Material for this exercise =>
▬▬▬▬▬▬
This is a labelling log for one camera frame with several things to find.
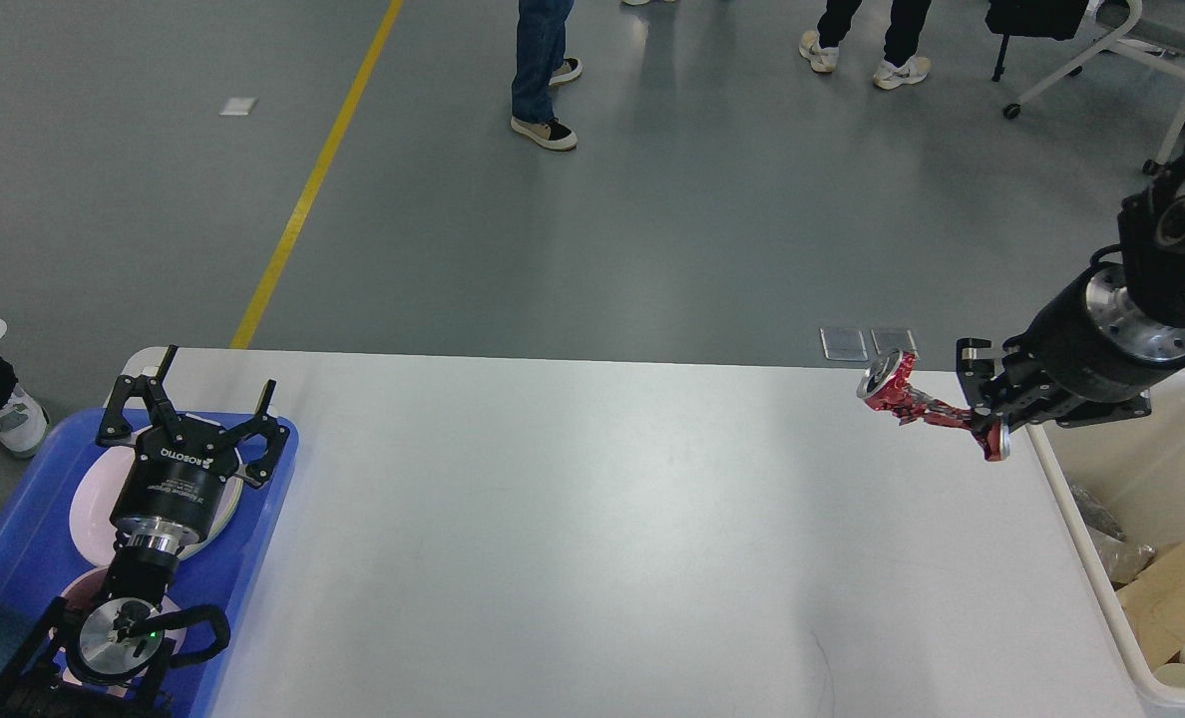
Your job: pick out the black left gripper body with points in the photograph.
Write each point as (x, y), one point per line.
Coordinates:
(169, 493)

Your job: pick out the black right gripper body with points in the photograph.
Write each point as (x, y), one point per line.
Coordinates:
(1091, 344)

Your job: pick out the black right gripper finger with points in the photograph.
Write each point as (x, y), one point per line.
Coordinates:
(1094, 414)
(985, 385)

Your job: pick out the pink plate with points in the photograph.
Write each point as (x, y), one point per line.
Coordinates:
(89, 515)

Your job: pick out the small red object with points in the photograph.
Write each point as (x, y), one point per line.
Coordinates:
(886, 387)

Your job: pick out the brown paper sheet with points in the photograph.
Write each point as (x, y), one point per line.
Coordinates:
(1154, 606)

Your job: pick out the aluminium foil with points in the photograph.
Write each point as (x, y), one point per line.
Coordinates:
(1123, 559)

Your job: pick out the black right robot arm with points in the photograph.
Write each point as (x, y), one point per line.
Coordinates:
(1151, 245)

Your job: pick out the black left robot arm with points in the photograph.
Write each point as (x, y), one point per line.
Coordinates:
(134, 538)

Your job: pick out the cream plastic bin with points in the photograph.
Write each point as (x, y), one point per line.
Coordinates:
(1136, 468)

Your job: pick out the white sneaker at left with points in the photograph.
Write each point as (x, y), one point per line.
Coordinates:
(24, 422)

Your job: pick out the right metal floor plate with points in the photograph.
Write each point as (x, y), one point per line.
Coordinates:
(886, 340)

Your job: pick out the metal floor plate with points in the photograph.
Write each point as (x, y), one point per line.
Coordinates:
(844, 344)
(886, 340)

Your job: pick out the left metal floor plate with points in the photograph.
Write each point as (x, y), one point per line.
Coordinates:
(844, 344)

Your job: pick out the white office chair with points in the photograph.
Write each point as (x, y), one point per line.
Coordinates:
(1151, 33)

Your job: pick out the white floor label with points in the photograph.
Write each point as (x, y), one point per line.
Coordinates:
(238, 107)

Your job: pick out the person in blue jeans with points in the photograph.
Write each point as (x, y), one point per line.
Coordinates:
(540, 64)
▬▬▬▬▬▬
Try it => Retype the whole listing. Keep every word exact but include no pictures.

Task solution =>
This is a labelling log for one camera frame with several things to find.
Your job: pick out the black left gripper body with points in the photograph.
Write each point as (x, y), one point per line.
Coordinates:
(169, 493)

Your job: pick out the black right gripper body with points in the photograph.
Write each point as (x, y), one point per line.
Coordinates:
(1091, 344)

Your job: pick out the black right gripper finger with points in the photograph.
Write each point as (x, y), one point per line.
Coordinates:
(1094, 414)
(985, 385)

Your job: pick out the pink plate with points in the photograph.
Write each point as (x, y), one point per line.
Coordinates:
(89, 515)

Your job: pick out the small red object with points in the photograph.
Write each point as (x, y), one point per line.
Coordinates:
(886, 387)

Your job: pick out the brown paper sheet with points in the photograph.
Write each point as (x, y), one point per line.
Coordinates:
(1154, 606)

Your job: pick out the aluminium foil with points in the photograph.
Write each point as (x, y), one point per line.
Coordinates:
(1123, 559)

Your job: pick out the black right robot arm with points in the photograph.
Write each point as (x, y), one point per line.
Coordinates:
(1151, 245)

Your job: pick out the black left robot arm with points in the photograph.
Write each point as (x, y), one point per line.
Coordinates:
(134, 538)

Your job: pick out the cream plastic bin with points in the photograph.
Write each point as (x, y), one point per line.
Coordinates:
(1136, 468)

Your job: pick out the white sneaker at left with points in the photograph.
Write each point as (x, y), one point per line.
Coordinates:
(24, 422)

Your job: pick out the right metal floor plate with points in the photograph.
Write each point as (x, y), one point per line.
Coordinates:
(886, 340)

Your job: pick out the metal floor plate with points in the photograph.
Write each point as (x, y), one point per line.
Coordinates:
(844, 344)
(886, 340)

Your job: pick out the left metal floor plate with points in the photograph.
Write each point as (x, y), one point per line.
Coordinates:
(844, 344)

Your job: pick out the white office chair with points in the photograph.
Write each point as (x, y), one point per line.
Coordinates:
(1151, 33)

Your job: pick out the white floor label with points in the photograph.
Write each point as (x, y), one point per line.
Coordinates:
(238, 107)

Your job: pick out the person in blue jeans with points in the photograph.
Write each point as (x, y), one point per line.
Coordinates:
(540, 64)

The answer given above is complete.